───── Records for the exercise ─────

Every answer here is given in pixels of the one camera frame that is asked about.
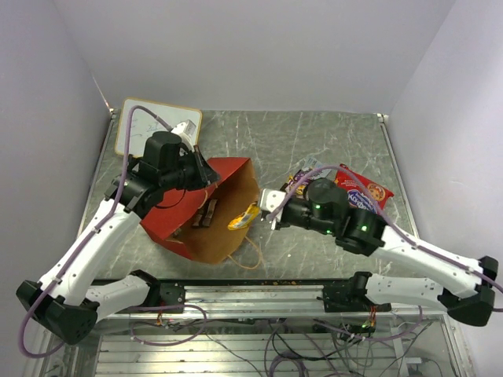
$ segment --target whiteboard
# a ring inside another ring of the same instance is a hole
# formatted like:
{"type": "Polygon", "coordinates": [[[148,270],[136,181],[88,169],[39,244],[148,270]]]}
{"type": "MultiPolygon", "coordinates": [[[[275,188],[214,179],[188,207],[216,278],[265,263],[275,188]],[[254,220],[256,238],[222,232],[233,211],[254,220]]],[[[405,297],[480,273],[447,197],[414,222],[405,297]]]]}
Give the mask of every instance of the whiteboard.
{"type": "MultiPolygon", "coordinates": [[[[123,110],[120,114],[119,131],[117,132],[115,148],[118,155],[124,155],[127,114],[136,104],[145,106],[148,110],[151,110],[164,119],[167,124],[172,127],[175,127],[180,122],[190,119],[192,123],[197,126],[196,140],[199,138],[201,121],[203,119],[201,110],[196,108],[184,108],[173,104],[161,104],[160,102],[140,100],[138,98],[130,97],[126,98],[124,101],[123,110]]],[[[131,123],[129,153],[135,157],[143,156],[143,150],[147,139],[151,137],[154,132],[162,130],[165,130],[165,128],[152,116],[142,110],[136,110],[133,114],[133,122],[131,123]]]]}

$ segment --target gray marble surface
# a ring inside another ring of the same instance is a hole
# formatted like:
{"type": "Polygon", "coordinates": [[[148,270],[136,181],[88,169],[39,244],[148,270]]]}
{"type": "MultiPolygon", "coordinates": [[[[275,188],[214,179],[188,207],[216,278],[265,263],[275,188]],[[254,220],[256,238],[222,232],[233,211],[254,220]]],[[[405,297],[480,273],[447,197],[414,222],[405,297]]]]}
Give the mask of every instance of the gray marble surface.
{"type": "MultiPolygon", "coordinates": [[[[96,211],[112,179],[120,173],[122,157],[114,153],[116,132],[114,125],[98,167],[85,224],[96,211]]],[[[279,189],[309,154],[323,163],[346,163],[395,193],[387,202],[386,211],[399,226],[411,231],[376,115],[205,111],[199,142],[207,159],[250,157],[261,188],[279,189]]],[[[242,269],[229,259],[219,265],[191,262],[153,243],[138,226],[109,255],[97,278],[119,279],[134,269],[142,269],[158,278],[329,278],[349,277],[356,271],[413,276],[405,266],[345,252],[335,246],[331,236],[298,228],[272,231],[268,225],[257,219],[248,233],[263,252],[264,263],[257,270],[242,269]]],[[[246,242],[233,256],[244,265],[254,265],[257,258],[255,250],[246,242]]]]}

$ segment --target table
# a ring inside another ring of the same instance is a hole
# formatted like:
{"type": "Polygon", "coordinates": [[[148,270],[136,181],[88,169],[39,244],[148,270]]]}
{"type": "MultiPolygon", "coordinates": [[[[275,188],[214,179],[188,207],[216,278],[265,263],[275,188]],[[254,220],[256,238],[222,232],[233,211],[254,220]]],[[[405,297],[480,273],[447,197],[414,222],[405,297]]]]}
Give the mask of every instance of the table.
{"type": "MultiPolygon", "coordinates": [[[[108,132],[90,190],[83,225],[94,215],[112,179],[120,174],[122,156],[114,152],[118,112],[108,132]]],[[[250,157],[261,188],[279,189],[289,174],[314,155],[323,163],[345,163],[395,193],[386,211],[399,226],[413,232],[413,220],[400,189],[391,146],[380,117],[340,112],[224,112],[205,111],[200,149],[206,159],[250,157]]],[[[356,271],[392,276],[415,276],[405,266],[353,255],[336,247],[331,236],[304,229],[270,230],[258,219],[249,237],[262,249],[264,263],[245,270],[226,260],[218,265],[192,262],[153,243],[139,225],[104,261],[98,279],[122,279],[142,269],[157,278],[307,279],[350,277],[356,271]]],[[[244,242],[233,255],[254,265],[256,253],[244,242]]]]}

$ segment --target white wall
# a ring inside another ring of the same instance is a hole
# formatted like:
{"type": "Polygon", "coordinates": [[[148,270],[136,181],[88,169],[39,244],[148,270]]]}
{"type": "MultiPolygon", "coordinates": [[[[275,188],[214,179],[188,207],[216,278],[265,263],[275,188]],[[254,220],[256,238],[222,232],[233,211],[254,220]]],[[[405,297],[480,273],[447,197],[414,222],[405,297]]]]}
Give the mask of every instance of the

─────

| Problem statement |
Print the listing again exactly, please. Keep the pictures out of it.

| Response area |
Every answer here is given in pixels of the one camera frame that is asked about.
$ segment --target whiteboard
# a ring inside another ring of the same instance is a hole
# formatted like:
{"type": "Polygon", "coordinates": [[[148,270],[136,181],[88,169],[39,244],[148,270]]]}
{"type": "MultiPolygon", "coordinates": [[[[275,188],[214,179],[188,207],[216,278],[265,263],[275,188]],[[254,220],[256,238],[222,232],[233,211],[254,220]]],[[[405,297],[480,273],[447,197],[414,222],[405,297]]]]}
Give the mask of every instance of the whiteboard.
{"type": "MultiPolygon", "coordinates": [[[[123,110],[120,114],[119,131],[117,132],[115,148],[118,155],[124,155],[127,114],[136,104],[145,106],[148,110],[151,110],[164,119],[167,124],[172,127],[175,127],[180,122],[190,119],[192,123],[197,126],[196,140],[199,138],[201,121],[203,119],[201,110],[196,108],[184,108],[173,104],[161,104],[160,102],[140,100],[138,98],[130,97],[126,98],[124,101],[123,110]]],[[[131,123],[129,153],[135,157],[143,156],[143,150],[147,139],[151,137],[154,132],[162,130],[165,130],[165,128],[152,116],[142,110],[136,110],[133,114],[133,122],[131,123]]]]}

$ segment --target gray marble surface
# a ring inside another ring of the same instance is a hole
# formatted like:
{"type": "Polygon", "coordinates": [[[148,270],[136,181],[88,169],[39,244],[148,270]]]}
{"type": "MultiPolygon", "coordinates": [[[[275,188],[214,179],[188,207],[216,278],[265,263],[275,188]],[[254,220],[256,238],[222,232],[233,211],[254,220]]],[[[405,297],[480,273],[447,197],[414,222],[405,297]]]]}
Give the mask of every instance of the gray marble surface.
{"type": "MultiPolygon", "coordinates": [[[[96,211],[112,179],[120,173],[122,157],[114,153],[116,132],[114,125],[98,167],[85,224],[96,211]]],[[[279,189],[309,154],[323,163],[346,163],[395,193],[387,202],[386,211],[399,226],[411,231],[376,115],[205,111],[199,142],[207,159],[250,157],[261,188],[279,189]]],[[[242,269],[229,259],[219,265],[191,262],[153,243],[138,226],[109,255],[97,278],[119,279],[134,269],[142,269],[158,278],[329,278],[349,277],[356,271],[413,276],[405,266],[345,252],[335,246],[331,236],[298,228],[272,231],[268,225],[257,219],[248,233],[263,252],[264,263],[257,270],[242,269]]],[[[246,242],[233,256],[244,265],[254,265],[257,258],[255,250],[246,242]]]]}

$ segment --target table
# a ring inside another ring of the same instance is a hole
# formatted like:
{"type": "Polygon", "coordinates": [[[148,270],[136,181],[88,169],[39,244],[148,270]]]}
{"type": "MultiPolygon", "coordinates": [[[[275,188],[214,179],[188,207],[216,278],[265,263],[275,188]],[[254,220],[256,238],[222,232],[233,211],[254,220]]],[[[405,297],[480,273],[447,197],[414,222],[405,297]]]]}
Give the mask of every instance of the table.
{"type": "MultiPolygon", "coordinates": [[[[108,132],[90,190],[83,225],[94,215],[112,179],[120,174],[122,156],[114,152],[118,112],[108,132]]],[[[250,157],[261,188],[279,189],[289,174],[314,155],[323,163],[345,163],[395,193],[386,211],[399,226],[413,232],[413,220],[400,189],[391,146],[380,117],[340,112],[224,112],[205,111],[200,149],[206,159],[250,157]]],[[[356,271],[392,276],[415,276],[405,266],[353,255],[336,247],[331,236],[304,229],[270,230],[258,219],[249,237],[262,249],[264,263],[245,270],[226,260],[218,265],[192,262],[153,243],[139,225],[104,261],[98,279],[122,279],[142,269],[157,278],[307,279],[350,277],[356,271]]],[[[244,242],[233,255],[254,265],[256,253],[244,242]]]]}

$ segment --target white wall
# a ring inside another ring of the same instance is a hole
# formatted like:
{"type": "Polygon", "coordinates": [[[148,270],[136,181],[88,169],[39,244],[148,270]]]}
{"type": "MultiPolygon", "coordinates": [[[[275,188],[214,179],[188,207],[216,278],[265,263],[275,188]],[[254,220],[256,238],[222,232],[233,211],[254,220]]],[[[405,297],[480,273],[447,197],[414,222],[405,297]]]]}
Give the mask of every instance of the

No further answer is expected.